For arg(R1) > pi/2 [idealized hard surface R1 = -1 so this is not unrealistic], you end up with |G| > 1 even though |R1| <=1.

I should note that I was sloppy in my language above (#80); you can have a gain > 1 in a passive system with external forcing. The conditions for needing a battery are when you get net gain to a transient forcing (e.g., an impulse). Passive systems get gains >1 by the “build up” over time of the feedback mechanism to external forcings.

Roy, thanks for your clarification.

In my parlance the Planck radiation represents a passive radiation loss, rather than a negative feedback, but it is a good point. [As I use the words, negative feedback would be when a portion of the prior system response is fed back into the system such that it is out of phase with the current system response.]

Jordan (#94)…

I’m not sure what you mean by “gain” then. Using a simple analogy of a microphone, amplifier, and speaker, suppose the microphone is very close to the speaker with some insulation between.
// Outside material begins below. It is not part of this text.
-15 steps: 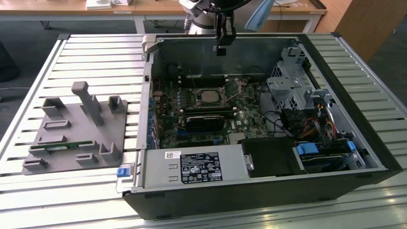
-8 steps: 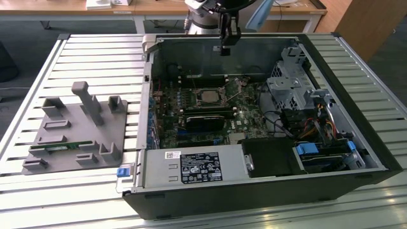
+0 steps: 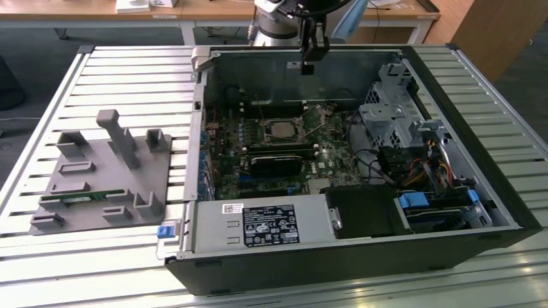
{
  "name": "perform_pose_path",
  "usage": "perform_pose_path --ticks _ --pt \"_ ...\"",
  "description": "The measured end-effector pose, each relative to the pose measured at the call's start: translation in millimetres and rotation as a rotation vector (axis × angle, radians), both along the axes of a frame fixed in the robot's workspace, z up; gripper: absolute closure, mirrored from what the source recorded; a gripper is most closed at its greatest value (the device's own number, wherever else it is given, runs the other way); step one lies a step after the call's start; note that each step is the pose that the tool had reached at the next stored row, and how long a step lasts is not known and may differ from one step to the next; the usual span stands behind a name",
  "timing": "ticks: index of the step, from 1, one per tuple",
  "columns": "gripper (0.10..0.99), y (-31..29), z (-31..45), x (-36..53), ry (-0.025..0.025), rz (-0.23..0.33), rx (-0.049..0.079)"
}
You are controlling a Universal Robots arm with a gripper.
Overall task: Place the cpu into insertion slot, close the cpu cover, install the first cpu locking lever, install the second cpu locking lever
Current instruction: 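Close the cpu cover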
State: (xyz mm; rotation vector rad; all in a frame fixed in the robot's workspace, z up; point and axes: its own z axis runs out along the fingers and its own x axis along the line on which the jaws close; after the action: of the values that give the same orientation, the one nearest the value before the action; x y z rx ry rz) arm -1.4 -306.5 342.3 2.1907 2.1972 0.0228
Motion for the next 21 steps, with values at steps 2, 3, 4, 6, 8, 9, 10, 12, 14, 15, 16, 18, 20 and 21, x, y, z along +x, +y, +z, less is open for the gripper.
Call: perform_pose_path --ticks 2,3,4,6,8,9,10,12,14,15,16,18,20,21 --pt "0.98 0.0 -0.1 0.7 0.0 0.0 0.0" --pt "0.98 0.0 -0.3 1.0 0.0 0.0 0.0" --pt "0.98 0.1 -0.4 1.3 0.0 0.0 0.0" --pt "0.98 0.0 -0.9 2.1 0.0 0.0 0.0" --pt "0.98 0.0 -1.2 2.9 0.0 0.0 0.0" --pt "0.98 0.0 -1.3 3.2 0.0001 0.0 0.0" --pt "0.98 0.0 -1.4 3.5 0.0 0.0 0.0" --pt "0.98 0.0 -1.6 4.2 0.0 0.0 0.0" --pt "0.98 0.0 -1.8 4.9 0.0 0.0 0.0" --pt "0.98 0.0 -2.0 5.5 0.0 0.0 0.0" --pt "0.98 0.0 -2.4 6.1 -0.0001 0.0 0.0" --pt "0.98 0.0 -3.7 7.2 -0.0001 0.0 0.0" --pt "0.98 0.0 -6.4 8.7 0.0 0.0 0.0" --pt "0.98 0.0 -8.3 9.6 0.0 0.0 0.0"
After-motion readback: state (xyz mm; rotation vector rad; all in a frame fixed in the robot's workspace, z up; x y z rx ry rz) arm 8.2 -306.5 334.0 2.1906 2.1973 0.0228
The gain of the amplifier remains constant, but the system gain could be larger (for more than very transient sounds) due to feedback. Reducing the amount of insulation increases the gain until the system crosses a “tipping point” and becomes liable for a “runaway feedback” that only saturates when the power requirements cause the amplifier’s gain to become reduced.

If you define “gain” as the ratio of speaker output to input sound (from outside the system), it seems to me the gain of the system become infinite when you cross the tipping point. Is that correct? There are limits to output power (overall and at any frequency) coming from amplifier non-linearity, but I don’t see any limit to gain.
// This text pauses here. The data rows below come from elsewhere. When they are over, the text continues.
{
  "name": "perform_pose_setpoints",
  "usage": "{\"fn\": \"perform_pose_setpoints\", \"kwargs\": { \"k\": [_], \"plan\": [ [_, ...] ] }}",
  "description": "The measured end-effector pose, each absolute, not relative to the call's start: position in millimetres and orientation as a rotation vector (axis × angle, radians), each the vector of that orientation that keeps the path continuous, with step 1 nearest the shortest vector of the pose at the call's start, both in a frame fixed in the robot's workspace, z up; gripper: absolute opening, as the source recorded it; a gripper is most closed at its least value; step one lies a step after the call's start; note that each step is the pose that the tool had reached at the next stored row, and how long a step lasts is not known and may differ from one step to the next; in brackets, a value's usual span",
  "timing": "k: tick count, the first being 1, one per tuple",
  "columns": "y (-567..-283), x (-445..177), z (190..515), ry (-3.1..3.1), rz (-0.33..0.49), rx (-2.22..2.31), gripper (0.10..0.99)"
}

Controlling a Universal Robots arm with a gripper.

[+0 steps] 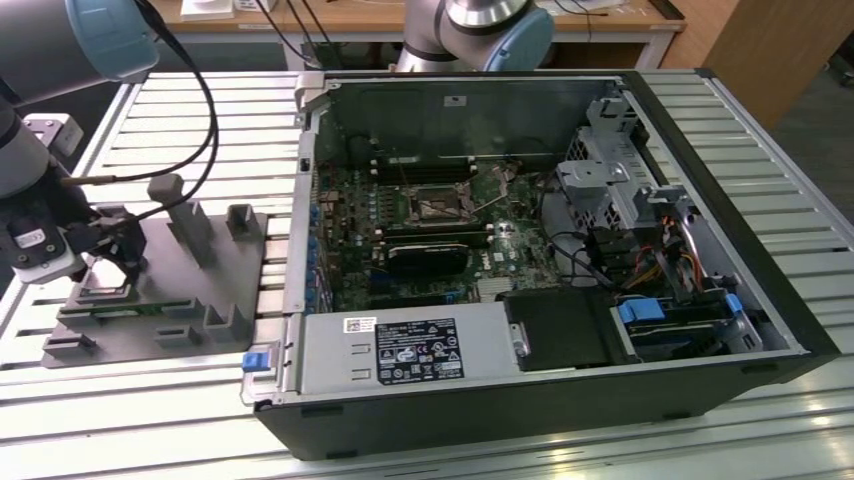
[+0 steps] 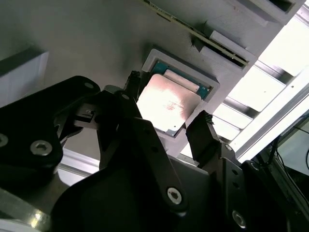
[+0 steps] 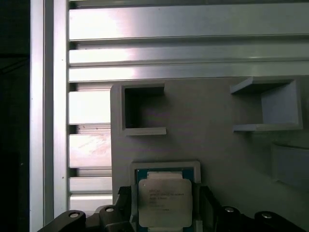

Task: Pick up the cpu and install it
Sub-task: 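Pick up the cpu and move it towards the insertion slot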

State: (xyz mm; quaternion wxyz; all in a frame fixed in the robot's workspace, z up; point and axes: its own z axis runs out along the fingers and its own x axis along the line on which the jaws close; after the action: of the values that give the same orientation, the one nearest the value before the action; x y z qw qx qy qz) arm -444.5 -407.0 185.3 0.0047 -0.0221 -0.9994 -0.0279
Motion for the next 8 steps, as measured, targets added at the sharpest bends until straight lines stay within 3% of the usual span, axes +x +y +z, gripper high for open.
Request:
{"fn": "perform_pose_setpoints", "kwargs": {
  "k": [8],
  "plan": [
    [-407.0,-445.2,184.8,-3.134,-0.088,-0.069,0.667]
  ]
}}
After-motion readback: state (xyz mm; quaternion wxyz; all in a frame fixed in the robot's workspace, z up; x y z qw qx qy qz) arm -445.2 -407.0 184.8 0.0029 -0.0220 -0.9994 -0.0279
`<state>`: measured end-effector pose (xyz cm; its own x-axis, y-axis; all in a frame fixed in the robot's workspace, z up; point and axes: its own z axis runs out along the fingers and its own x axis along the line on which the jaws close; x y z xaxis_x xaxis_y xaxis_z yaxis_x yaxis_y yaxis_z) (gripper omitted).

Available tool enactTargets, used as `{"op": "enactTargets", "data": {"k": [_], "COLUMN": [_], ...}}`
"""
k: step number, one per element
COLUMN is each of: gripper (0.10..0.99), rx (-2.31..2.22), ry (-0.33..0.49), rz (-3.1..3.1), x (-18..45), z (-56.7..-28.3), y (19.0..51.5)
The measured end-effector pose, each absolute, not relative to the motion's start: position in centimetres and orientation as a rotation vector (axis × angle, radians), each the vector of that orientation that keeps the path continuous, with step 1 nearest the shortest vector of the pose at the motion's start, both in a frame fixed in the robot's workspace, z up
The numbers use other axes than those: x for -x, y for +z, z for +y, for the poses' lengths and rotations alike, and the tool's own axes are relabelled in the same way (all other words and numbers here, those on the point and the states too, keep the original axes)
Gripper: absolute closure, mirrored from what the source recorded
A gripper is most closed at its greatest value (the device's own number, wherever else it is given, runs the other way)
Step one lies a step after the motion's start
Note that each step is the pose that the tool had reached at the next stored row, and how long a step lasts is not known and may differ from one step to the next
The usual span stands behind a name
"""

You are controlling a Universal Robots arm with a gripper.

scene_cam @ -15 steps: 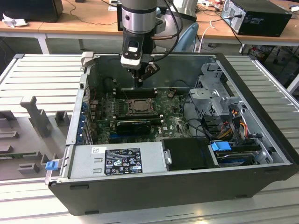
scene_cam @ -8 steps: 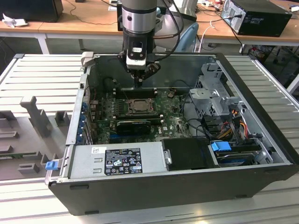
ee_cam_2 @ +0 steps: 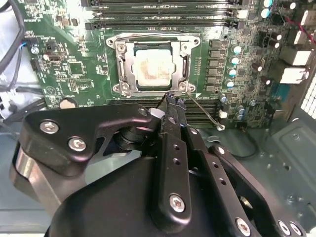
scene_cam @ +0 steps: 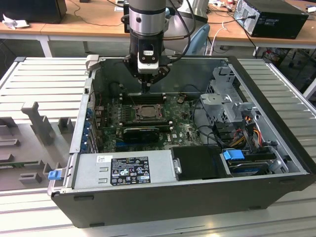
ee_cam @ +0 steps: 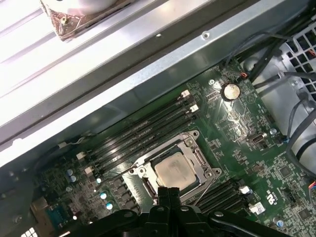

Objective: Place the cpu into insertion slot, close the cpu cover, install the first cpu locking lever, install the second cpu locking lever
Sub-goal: 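Install the first cpu locking lever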

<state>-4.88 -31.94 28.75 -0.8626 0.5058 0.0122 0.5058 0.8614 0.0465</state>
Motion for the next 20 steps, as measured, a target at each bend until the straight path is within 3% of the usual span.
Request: {"op": "enactTargets", "data": {"k": [9, 20], "gripper": [0.98, 0.98], "rx": [-0.691, -0.218], "ry": [0.076, 0.075], "rz": [3.065, 3.142], "x": [4.88, 4.88], "z": [-31.94, -31.94], "y": [28.75, 28.7]}}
As for your aside, since you don’t want to discuss it, I’ll just mention that my understanding is very different.

Jordan:

I usually do not interchange gain and sensitivity.

Gain is defined as the ratio between output and input for a given physical quantity (e.g., power, voltage, current, pressure, etc).
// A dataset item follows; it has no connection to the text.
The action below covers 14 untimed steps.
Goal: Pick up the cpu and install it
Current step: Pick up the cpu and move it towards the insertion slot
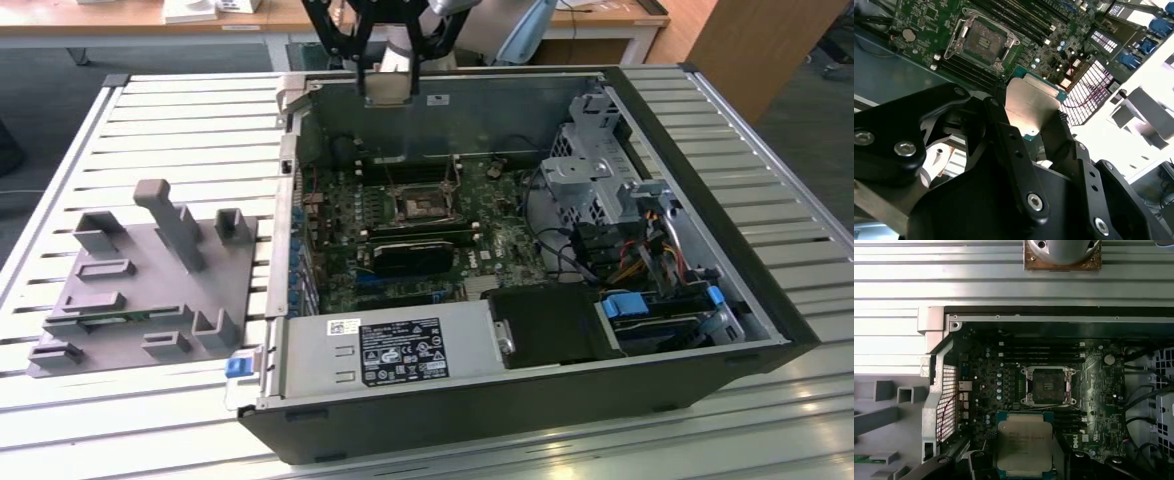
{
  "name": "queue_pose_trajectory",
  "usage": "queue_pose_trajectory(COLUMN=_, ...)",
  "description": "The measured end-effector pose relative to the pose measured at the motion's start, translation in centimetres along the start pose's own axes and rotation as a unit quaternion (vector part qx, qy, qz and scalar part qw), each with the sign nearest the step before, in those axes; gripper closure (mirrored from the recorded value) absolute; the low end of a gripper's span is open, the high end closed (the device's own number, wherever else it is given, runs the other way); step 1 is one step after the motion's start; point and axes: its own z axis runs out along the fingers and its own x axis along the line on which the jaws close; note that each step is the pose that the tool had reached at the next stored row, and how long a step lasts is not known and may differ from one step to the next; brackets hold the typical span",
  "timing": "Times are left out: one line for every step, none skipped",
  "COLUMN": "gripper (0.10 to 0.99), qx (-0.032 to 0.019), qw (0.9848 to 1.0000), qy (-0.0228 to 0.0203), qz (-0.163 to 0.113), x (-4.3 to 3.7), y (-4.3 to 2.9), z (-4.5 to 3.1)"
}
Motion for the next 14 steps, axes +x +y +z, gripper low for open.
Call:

Sensitivity is defined as the rate of change of the output to the change of one of the parameters of the system. In my 1-d limit cycle model, dx/dkappa could be thought of as a “gain sensitivity.”

As I understand the two words, they have very different meaning and interpretation.

AK:

If you define the gain to be the ratio of output to input, then because the system has a finite power source, the closed-loop gain can’t become infinite. Instead it saturates as the amount of feedback increases.

On the other hand, one could envision reducing the stimulus level to the microphone as we decrease the insulation, in such a way as to keep the output power constant. Then I suppose you could achieve very large gains [at least until you reach the noise floor of the environment.]

94 Jordan

Of course — that’s a fundamental

untruth. It can.It is a waste of time to argue that it’s not possible to get more gain from positive feedback. It certainly can in electronic systems.

The issue is whether the feedback from water vapor is positive or negative, not whether feedback can increase the gain if it is positive.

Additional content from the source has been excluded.